Pop/Soda/Coke

Natalie Maynor maynor at RA.MSSTATE.EDU
Wed Apr 19 14:25:14 UTC 2000


Remember the word-of-the-semester project that Bethany introduced
here a couple of years ago?  I was just reading a paper written by
a student whose word was "pop" and thought yall might be interested
in the following excerpt.  I find it interesting in two respects:
(1) the way he seems to use "soda" as a sort of default term even
though he says "coke" is the term used in the South, and (2) his
comment about African Americans.  I had never associated "pop" with
African Americans.  Is he right about that?  (He's a white Mississippian
of typical college age, average student, English-Ed major.)

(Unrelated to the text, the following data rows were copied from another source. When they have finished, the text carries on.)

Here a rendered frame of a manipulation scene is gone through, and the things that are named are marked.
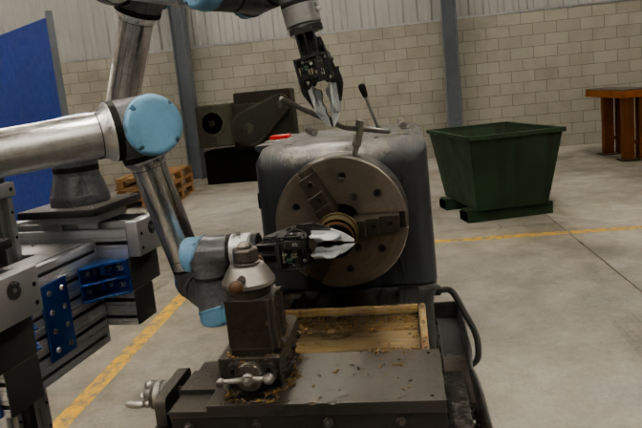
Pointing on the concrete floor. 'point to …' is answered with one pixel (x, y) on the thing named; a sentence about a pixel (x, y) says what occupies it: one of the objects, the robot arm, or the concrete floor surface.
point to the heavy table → (624, 115)
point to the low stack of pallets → (172, 178)
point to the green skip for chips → (497, 168)
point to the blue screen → (31, 96)
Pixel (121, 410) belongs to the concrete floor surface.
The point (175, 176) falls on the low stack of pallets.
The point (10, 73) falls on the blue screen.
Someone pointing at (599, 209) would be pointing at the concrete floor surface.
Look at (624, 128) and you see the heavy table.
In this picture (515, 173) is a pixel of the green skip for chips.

Here's what he said (after discussing various other uses of "pop"):

"The word pop is used to refer to a soda.  Sodas are known as cokes
in the South.  Even Pepsi is called a coke in the South.  In other
parts of the country, sodas are referred to as pops.  This is short
for soda pop, which takes its name from the sound the drink makes.
I was in the North once for a summer camp and the staff there referred
to all sodas as pops.  When we referred to RC or Pepsi as a coke, they
laughed at us.  Pop is also used to mean a soda by many African
Americans in the South.  Soda cans are called pop-top cans.  When
the top is pulled from a pop the top makes a sound that sounds like
'pop.'"

(Ah, youth.  I bet he doesn't even remember the pre-pop-top days.
I'll have to shatter his illusion by telling him that I heard the
term "pop" from yankees long before I had ever seen a pop-top can.)
   --Natalie Maynor (maynor at ra.msstate.edu)

PS: His writing style, though not great, is usually at least a little
bit better than this excerpt suggests.